YOUR OBJECTIVE:
Search each line below for "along", then return the lines where it appears.

--------------------------------------------------

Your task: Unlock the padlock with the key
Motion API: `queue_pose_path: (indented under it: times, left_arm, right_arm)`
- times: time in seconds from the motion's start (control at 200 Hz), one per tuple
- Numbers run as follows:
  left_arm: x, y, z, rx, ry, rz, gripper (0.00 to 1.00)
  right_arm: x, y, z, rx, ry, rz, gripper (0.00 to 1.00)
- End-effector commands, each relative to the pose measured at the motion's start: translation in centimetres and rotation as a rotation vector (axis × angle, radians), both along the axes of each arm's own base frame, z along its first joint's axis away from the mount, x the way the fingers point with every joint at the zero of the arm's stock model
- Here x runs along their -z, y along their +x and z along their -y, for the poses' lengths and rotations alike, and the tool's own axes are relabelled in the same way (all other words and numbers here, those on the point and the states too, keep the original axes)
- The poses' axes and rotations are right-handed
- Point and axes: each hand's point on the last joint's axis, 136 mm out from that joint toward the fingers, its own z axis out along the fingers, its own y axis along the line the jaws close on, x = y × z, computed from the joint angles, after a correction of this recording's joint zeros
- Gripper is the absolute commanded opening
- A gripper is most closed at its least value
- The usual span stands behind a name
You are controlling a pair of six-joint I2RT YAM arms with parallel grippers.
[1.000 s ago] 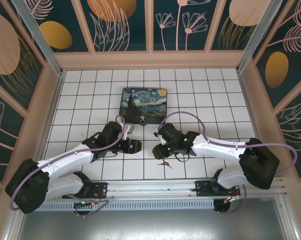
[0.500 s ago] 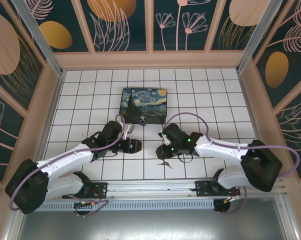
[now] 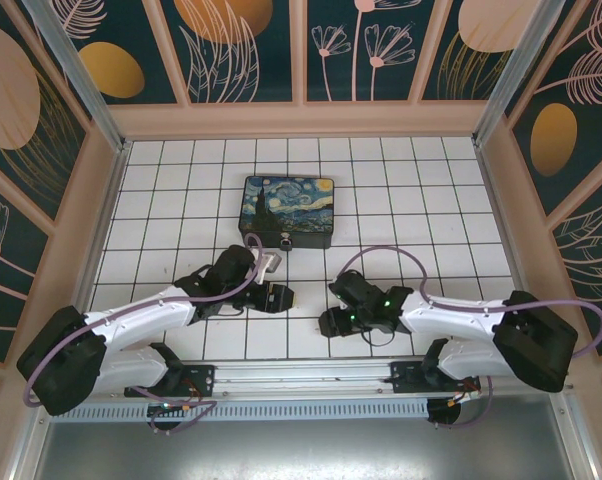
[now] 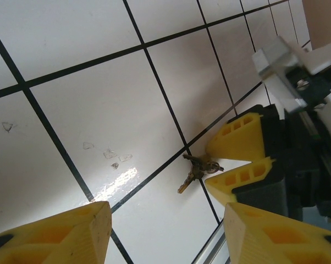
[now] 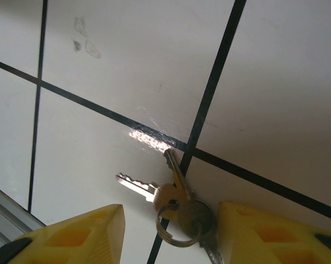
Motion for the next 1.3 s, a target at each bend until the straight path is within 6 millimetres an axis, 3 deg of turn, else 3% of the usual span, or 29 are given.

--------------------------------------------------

ANSWER TO THIS PROBLEM:
- End-effector commands, each relative to the pose measured at the motion's start: translation in centimetres and rotation as a rotation vector (axis × angle, radians), both along the axes of each arm's own base frame, z along its first joint's axis away from the mount, x the way the fingers point with every joint at the zero of the arm's stock model
- Here x runs along their -z, y along their +x and z along their -y, for the poses' lengths and rotations alike, and the tool's own axes are relabelled in the same way (all other words and numbers here, those on the point and the states too, keep the original axes)
- Point and axes: each hand's point on the last joint's axis, 136 mm out from that joint toward the fingers, its own z axis out along the fingers, its own y axis along the line the jaws close on, x = y × z, computed from the joint angles, after a correction of this recording's joint zeros

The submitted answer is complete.